= Murchison Semliki Landscape =

The Murchison Semliki Landscape is a conservation priority landscape situated east of Lake Albert in western Uganda. Species of conservation concern are chimpanzee, elephant, crowned eagle, golden cat, Nahan's francolin, Nile crocodile, hippopotamus and lion. Conservation challenges in this region are pressure from the growing population on its natural resources, including immigration from within Uganda and DRC in response to the availability of natural resources, lack of law enforcement, and the prospect of employment in the establishing petroleum industry.

==Geographical location==
The Murchison Semliki Landscape extends from Murchison Falls National Park at the northern end of Lake Albert to the Toro-Semliki Wildlife Reserve at the southern end of the lake and covers the districts of Masindi, Buliisa, Hoima, Kibaale, Kyenjojo and Ntoroko.

==Physiogeography==
Elevation in the landscape ranges between 750–1100 m with isolated hills reaching up to 1452 m. Most of the landscape is characterized by gently rolling hills with several isolated steep sloped hill formations.

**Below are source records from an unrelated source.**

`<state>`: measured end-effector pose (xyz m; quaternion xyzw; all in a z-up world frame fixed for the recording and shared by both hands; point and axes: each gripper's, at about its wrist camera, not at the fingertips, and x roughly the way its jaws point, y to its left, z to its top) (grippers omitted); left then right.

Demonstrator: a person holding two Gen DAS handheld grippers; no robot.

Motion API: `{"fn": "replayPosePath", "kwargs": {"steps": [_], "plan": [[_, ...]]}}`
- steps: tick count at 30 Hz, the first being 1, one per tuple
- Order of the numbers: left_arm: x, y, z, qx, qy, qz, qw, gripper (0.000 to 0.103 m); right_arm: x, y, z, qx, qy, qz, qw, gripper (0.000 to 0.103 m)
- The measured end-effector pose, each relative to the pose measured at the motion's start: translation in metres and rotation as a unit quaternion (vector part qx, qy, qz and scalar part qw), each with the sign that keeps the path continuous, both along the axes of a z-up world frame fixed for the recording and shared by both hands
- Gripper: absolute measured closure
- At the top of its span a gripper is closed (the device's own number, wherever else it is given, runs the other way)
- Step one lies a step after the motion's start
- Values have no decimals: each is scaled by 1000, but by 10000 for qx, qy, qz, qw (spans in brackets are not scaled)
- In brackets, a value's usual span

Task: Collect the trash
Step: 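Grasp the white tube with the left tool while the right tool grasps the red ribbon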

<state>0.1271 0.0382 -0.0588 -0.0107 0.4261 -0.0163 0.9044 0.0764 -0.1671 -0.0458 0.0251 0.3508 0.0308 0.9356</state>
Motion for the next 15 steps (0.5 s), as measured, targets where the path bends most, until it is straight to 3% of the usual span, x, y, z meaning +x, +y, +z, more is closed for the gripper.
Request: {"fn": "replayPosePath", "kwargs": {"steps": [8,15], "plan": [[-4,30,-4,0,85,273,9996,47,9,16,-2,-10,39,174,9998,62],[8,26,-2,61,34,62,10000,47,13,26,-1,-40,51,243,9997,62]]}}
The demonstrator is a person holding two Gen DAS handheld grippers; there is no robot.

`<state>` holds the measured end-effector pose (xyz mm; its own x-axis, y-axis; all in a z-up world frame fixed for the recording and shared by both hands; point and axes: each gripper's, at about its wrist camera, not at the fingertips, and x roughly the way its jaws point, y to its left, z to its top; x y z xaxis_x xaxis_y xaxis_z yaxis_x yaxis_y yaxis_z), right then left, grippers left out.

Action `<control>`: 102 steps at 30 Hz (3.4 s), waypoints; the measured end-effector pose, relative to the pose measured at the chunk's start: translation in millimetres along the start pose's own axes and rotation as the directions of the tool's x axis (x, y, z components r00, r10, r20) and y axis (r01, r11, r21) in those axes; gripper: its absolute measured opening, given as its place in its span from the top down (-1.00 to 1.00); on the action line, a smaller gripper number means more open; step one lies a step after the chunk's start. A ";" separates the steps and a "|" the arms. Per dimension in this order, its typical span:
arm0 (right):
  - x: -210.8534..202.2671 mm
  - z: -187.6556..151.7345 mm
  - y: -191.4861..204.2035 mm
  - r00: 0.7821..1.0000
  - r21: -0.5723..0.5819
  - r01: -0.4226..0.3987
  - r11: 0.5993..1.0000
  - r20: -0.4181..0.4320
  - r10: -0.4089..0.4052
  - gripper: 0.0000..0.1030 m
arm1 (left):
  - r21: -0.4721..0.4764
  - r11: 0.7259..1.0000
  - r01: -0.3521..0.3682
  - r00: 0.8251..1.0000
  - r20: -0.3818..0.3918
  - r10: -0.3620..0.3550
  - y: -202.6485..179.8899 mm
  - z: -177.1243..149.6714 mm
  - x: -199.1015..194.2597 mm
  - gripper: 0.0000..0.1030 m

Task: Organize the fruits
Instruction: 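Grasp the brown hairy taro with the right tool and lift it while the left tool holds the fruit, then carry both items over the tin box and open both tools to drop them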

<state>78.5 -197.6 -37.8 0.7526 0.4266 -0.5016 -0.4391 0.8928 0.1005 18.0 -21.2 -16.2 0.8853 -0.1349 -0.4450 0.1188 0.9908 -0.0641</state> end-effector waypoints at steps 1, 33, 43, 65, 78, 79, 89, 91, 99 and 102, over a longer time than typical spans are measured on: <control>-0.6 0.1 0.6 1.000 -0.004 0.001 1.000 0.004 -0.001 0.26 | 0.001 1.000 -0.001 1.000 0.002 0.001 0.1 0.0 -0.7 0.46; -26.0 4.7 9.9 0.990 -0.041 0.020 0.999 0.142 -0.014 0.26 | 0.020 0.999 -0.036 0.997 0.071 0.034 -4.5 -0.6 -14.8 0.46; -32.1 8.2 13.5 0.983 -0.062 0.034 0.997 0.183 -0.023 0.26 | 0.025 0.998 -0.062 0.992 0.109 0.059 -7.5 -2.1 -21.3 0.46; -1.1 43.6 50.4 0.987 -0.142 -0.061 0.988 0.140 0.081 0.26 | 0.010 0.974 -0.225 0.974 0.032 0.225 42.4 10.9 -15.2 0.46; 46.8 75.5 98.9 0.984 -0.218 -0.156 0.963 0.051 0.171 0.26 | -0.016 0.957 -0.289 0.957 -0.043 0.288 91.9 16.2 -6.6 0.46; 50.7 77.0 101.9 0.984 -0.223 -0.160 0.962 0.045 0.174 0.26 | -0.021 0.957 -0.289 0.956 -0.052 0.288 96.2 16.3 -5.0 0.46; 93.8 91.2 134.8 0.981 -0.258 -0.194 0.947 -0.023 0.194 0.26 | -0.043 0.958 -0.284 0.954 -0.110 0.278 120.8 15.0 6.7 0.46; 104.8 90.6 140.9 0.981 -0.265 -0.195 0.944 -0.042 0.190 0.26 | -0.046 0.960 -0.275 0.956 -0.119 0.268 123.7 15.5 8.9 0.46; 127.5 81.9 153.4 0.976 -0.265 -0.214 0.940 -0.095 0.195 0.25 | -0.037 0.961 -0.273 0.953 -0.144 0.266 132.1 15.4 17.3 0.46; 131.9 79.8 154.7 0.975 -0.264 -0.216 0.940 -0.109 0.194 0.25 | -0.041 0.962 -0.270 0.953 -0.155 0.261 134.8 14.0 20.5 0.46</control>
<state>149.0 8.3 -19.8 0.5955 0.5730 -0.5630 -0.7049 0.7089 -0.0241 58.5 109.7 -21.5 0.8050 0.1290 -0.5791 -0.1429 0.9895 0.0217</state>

The landscape experiences a tropical wet and dry or savanna climate (Aw) according to the Köppen climate classification with a mean annual rainfall between 1350 and 1600 mm distributed over two distinct rainy seasons from April to May (short rains) and from October to December (long rains) and mean annual temperature of around 25 degree Celsius.

==Vegetation formations==
The natural vegetation formations occurring in the landscape form a mosaic of rain forest, woodland, bushland and grassland with gallery forest along streams and rivers and papyrus swamps in flat valley bottoms.

The natural formations have been converted to other land uses for agriculture through traditionally slash and burning forest for subsistence farming and cash crop production, plantations for tea and sugar, on a large scale, and tobacco, on a smaller scale.

==Flora and species composition==
The flora of the landscape is part of the Lake Victoria Regional Mosaic according to White's vegetation classification of Africa and it has the strongest affinity with the Guineo-Congolian and Afromontane floras, because of its close vicinity to the Congo Basin and the Rwenzori Mountains.